**Directions for this task:**
Reproduce nothing beyond the line containing "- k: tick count". From the first line of the data below down to it, copy each line exactly, without the pictures.
---------- Stored data
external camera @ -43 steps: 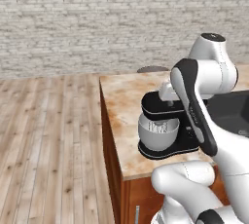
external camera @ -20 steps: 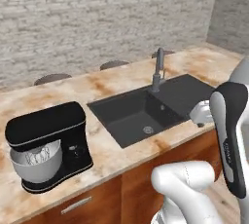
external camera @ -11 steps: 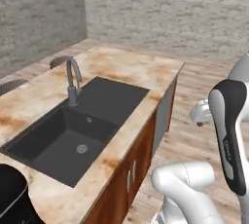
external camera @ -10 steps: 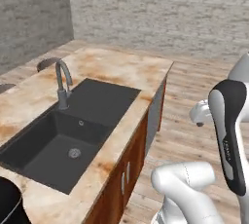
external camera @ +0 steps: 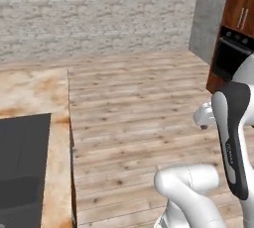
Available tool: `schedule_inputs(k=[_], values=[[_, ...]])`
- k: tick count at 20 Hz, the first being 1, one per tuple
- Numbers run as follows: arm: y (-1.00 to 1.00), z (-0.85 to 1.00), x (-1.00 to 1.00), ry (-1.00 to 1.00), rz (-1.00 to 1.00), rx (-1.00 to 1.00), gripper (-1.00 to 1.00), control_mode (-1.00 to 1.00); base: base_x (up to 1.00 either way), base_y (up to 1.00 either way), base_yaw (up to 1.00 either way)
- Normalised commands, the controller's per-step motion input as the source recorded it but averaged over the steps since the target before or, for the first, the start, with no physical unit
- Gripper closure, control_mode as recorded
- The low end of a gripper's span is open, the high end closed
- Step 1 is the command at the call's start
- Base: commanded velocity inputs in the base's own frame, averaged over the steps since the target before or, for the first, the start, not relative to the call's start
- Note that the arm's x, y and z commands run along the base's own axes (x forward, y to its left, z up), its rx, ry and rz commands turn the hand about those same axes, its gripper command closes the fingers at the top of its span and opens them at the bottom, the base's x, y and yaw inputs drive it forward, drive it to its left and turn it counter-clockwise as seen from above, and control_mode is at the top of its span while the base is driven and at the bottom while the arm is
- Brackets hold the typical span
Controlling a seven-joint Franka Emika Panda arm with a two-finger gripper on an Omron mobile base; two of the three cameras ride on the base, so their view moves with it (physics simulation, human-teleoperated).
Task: Navigate to the coffee machine.
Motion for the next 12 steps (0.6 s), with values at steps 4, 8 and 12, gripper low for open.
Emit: schedule_inputs(k=[4, 8, 12], values=[[0.0, 0.0, 0.0, 0.0, 0.0, 0.0, -1.0, 1.0, 0.0, -0.35, -0.93], [0.0, 0.0, 0.0, 0.0, 0.0, 0.0, -1.0, 1.0, 0.0, -0.34, -0.93], [0.0, 0.0, 0.0, 0.0, 0.0, 0.0, -1.0, 1.0, 0.0, -0.3, -0.93]])
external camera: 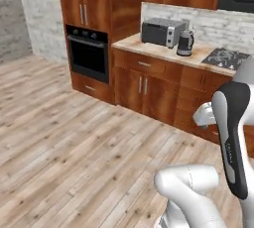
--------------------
**Answer section:**
external camera @ -43 steps: 
external camera @ -20 steps: 
external camera @ -11 steps: 
external camera @ -10 steps: 
external camera @ +0 steps: 
Available tool: `schedule_inputs(k=[_], values=[[_, ...]])`
- k: tick count at 20 Hz, the first being 1, one per tuple

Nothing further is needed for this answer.